Heather B. Moore said...

Good clarification on buying used books that are out of print--because of my research on Ancient Arabia, I fall into that cateory. I have bought a used novel here and there, and a couple of times they have been ARC's or Library copies. That's when I know I'm being taken advantage of. My philosophy is that everyone needs a good book for their birthday.

Josi said...

See, you're inherently a good person. I have bought newer books through Amazon and been thrilled that I saved $2. I honestly never thought about the 'new' sale I was avoiding until hearing that comment from the editors. I buy a lot of older books that way too, but that's the only way you can get them.

Tristi Pinkston said...

This is a really interesting list, Heather. I'm curious -- by historical romance and suspense, do you mean historical as in, tied to a historical event such as a war, or do you mean historical as in a period piece, say, set in the Victorian era?

Heather B. Moore said...

Historical as in tied to a historical time period. From my understanding, historical means anything during WWII or before (or is it WWI?). There is some national guideline that I read years ago.

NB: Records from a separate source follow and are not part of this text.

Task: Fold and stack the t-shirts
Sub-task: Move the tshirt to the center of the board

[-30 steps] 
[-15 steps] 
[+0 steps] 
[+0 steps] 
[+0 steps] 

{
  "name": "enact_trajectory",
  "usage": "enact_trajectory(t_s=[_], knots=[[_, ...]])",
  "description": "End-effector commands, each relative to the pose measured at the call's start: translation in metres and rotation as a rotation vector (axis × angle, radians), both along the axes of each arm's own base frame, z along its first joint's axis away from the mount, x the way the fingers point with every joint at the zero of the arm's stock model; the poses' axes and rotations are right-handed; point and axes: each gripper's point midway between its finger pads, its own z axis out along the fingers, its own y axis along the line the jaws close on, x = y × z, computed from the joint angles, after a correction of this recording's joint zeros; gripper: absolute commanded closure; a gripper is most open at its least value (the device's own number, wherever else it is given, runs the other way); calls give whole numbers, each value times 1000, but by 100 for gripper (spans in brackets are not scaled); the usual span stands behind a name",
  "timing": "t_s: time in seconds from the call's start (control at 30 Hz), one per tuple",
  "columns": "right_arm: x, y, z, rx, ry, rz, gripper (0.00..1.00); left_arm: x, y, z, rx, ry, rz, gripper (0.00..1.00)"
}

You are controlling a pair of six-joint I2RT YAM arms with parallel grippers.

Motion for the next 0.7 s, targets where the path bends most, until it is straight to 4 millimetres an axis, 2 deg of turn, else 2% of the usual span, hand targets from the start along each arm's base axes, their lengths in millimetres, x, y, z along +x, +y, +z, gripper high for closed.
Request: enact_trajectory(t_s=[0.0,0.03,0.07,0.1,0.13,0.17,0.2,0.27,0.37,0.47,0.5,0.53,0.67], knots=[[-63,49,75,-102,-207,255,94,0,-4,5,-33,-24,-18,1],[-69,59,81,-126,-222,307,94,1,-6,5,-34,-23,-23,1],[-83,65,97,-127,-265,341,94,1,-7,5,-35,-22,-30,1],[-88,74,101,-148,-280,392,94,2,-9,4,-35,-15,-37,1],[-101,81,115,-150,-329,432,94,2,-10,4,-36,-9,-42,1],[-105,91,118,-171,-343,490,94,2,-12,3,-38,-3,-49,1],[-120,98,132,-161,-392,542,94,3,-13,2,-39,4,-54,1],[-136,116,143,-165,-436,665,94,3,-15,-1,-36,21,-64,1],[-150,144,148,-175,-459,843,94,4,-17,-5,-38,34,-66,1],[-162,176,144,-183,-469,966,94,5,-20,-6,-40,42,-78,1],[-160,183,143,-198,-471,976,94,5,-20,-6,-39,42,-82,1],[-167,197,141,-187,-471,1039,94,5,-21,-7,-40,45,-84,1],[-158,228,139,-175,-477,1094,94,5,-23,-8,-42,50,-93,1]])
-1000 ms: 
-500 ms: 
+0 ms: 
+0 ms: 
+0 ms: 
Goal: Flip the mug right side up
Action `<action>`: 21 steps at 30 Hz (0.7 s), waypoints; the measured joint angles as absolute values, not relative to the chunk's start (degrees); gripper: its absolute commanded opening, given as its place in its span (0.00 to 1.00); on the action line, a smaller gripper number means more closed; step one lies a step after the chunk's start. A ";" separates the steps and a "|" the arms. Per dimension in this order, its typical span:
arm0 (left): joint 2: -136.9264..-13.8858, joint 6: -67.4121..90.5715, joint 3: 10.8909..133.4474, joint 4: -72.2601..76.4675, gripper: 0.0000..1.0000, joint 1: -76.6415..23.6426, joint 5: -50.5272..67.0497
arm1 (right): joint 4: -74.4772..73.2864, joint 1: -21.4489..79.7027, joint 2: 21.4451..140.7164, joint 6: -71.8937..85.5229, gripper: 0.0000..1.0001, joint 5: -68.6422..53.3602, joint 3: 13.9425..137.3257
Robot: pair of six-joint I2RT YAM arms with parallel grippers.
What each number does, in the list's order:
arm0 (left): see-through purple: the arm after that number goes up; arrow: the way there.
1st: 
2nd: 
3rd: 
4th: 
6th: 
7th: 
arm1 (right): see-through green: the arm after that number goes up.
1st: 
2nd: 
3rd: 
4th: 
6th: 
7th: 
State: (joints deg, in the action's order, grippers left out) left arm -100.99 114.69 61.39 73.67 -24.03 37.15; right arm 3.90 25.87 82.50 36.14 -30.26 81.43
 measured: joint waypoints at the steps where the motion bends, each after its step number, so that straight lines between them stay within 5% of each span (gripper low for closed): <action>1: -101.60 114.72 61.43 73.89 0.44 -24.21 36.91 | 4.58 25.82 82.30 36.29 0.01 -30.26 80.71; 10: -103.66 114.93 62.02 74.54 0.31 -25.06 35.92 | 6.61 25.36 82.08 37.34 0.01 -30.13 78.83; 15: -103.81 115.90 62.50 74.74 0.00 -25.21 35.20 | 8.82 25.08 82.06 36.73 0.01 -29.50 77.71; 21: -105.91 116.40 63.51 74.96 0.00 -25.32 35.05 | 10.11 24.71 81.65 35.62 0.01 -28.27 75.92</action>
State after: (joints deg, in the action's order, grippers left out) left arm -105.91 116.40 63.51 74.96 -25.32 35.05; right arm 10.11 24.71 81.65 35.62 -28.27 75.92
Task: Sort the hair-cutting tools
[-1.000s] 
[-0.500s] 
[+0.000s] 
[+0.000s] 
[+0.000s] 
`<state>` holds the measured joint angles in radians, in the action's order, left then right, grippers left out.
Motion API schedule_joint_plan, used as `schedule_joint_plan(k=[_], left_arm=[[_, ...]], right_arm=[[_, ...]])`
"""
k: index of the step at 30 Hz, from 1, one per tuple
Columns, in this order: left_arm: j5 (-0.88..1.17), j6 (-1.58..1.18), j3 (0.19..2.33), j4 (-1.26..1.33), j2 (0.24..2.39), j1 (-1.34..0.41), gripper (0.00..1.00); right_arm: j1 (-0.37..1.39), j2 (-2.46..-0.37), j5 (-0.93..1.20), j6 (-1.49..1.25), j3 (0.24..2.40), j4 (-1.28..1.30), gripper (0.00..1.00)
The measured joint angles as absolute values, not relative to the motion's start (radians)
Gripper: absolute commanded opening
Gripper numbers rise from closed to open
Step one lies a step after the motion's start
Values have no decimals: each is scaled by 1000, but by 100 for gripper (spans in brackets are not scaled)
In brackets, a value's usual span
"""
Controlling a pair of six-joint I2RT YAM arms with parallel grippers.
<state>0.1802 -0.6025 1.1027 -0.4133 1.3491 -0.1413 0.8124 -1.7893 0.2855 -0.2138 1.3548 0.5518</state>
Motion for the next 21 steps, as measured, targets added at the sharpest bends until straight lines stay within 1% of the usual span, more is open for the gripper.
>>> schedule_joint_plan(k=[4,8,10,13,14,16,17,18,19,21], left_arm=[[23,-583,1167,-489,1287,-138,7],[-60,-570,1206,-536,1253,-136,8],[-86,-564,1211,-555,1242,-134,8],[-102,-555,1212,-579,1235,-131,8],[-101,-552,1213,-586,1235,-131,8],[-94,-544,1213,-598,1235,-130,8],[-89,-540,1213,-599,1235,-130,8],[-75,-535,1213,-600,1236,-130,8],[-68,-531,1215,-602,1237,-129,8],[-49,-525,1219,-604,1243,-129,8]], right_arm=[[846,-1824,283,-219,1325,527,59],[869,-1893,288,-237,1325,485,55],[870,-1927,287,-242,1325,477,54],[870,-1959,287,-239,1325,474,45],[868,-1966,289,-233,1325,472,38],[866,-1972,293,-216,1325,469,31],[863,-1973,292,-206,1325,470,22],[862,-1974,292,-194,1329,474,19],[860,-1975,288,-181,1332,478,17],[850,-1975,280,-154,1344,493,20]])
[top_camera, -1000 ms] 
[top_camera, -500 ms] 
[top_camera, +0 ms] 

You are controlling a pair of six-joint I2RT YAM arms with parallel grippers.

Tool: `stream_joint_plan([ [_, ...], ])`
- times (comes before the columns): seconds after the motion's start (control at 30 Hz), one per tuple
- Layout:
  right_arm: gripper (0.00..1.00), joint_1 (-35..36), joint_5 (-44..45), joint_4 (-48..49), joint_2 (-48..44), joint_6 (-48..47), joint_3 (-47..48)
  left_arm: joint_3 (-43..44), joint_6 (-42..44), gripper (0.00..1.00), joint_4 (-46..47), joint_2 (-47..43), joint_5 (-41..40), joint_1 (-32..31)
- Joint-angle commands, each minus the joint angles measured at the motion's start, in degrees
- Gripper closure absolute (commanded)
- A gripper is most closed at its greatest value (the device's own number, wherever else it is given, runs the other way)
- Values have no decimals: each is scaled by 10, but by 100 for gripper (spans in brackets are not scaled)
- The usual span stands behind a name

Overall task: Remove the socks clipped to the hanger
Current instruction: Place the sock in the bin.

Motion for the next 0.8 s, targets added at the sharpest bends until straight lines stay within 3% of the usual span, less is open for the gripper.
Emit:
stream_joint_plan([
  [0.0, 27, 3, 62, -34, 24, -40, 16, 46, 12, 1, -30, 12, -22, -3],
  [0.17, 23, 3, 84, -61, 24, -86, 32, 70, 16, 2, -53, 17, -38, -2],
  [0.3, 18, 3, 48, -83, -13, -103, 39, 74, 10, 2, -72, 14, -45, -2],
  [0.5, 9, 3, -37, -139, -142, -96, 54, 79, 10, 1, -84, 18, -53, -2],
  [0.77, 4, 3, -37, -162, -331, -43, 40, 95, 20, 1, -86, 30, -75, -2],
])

Karen Robards said that her historicals are outselling her contemporaries by quite a bit right now.

Carole Thayne said...

Hmm, I started typing and it disappeared, so if you get half a comment that's why. This was an informative blog. I'm glad you took notes.
Note on don't set a novel in recent catastrophe--one of my favorite books of last year was Extremely Loud and Incredibly Close by Jonathan Safran Foer, set in NYC following 9-11. Great read.

Heather B. Moore said...

That book sounds really interesting. I'll have to check it out. Thanks for the recommendation.